Le pregunté cuánto necesitaban.
Cuando me lo dijo, noté un mareo.
No tenía ese dinero. Tenía la casa y poco más. Una pensión modesta. Algunos ahorros, pocos.
Aun así, al día siguiente fui con él al banco. Luego a otro. Y a otro. Preguntamos por un préstamo personal, por una hipoteca sobre la casa, por cualquier fórmula que no pasara por venderla. Me sentí ridícula firmando papeles con manos frías, como si tuviera que justificar por qué quería seguir viviendo donde he vivido siempre.
En una oficina, una chica jovencísima miró la escritura y dijo:
«La vivienda está libre de cargas. Se podría estudiar una hipoteca para liquidez.»
Laura, que había venido seria, respiró como si por fin alguien adulto estuviera poniendo orden.
«Eso es lo sensato», dijo.
Lo sensato.
Yo firmé la solicitud, pero me dolió igual que si arrancara una pared.
No vendimos la casa. De momento no. Conseguimos una cantidad que les permitió cancelar lo más urgente y dar algo de aire. No todo, claro. Nunca es todo. Pero evitamos la venta.
Y, sin embargo, desde entonces nada volvió a estar bien del todo.

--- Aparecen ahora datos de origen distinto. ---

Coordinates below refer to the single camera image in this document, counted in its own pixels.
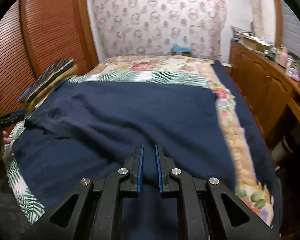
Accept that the navy blue t-shirt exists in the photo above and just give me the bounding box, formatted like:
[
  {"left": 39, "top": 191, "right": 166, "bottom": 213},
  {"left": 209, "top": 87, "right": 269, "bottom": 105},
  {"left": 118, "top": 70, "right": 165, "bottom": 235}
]
[{"left": 12, "top": 82, "right": 236, "bottom": 239}]

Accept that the purple small object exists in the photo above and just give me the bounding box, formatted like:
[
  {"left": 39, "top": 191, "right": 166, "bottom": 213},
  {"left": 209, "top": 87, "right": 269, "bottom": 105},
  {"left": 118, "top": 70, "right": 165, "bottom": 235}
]
[{"left": 286, "top": 67, "right": 300, "bottom": 82}]

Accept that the floral patterned wall curtain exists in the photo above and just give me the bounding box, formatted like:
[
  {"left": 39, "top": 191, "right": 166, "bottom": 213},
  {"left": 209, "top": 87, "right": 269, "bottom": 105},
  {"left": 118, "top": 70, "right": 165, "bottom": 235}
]
[{"left": 88, "top": 0, "right": 227, "bottom": 59}]

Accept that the light blue cloth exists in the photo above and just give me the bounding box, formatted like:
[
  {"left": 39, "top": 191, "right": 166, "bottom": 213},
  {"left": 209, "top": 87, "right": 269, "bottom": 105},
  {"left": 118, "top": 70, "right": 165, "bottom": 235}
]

Laura me da las gracias con una educación helada. Sergio me llama más que antes, pero a veces noto en su voz una especie de deuda moral que me rompe. Como si ya no fuera solo su madre, sino un recurso, una firma, una solución a medias.
Yo también he cambiado. Cuando cierro la puerta por la noche, ya no siento solo que estoy en mi casa. Siento que la estoy defendiendo. Y eso es tristísimo.
A veces me pregunto si fui egoísta. O si una madre tiene derecho a no quedarse sin suelo por salvar a sus hijos una vez más.
Decidme la verdad, aunque duela: ¿vosotros habríais vendido la casa? ¿O hay cosas que, si se pierden, ya no se recuperan nunca?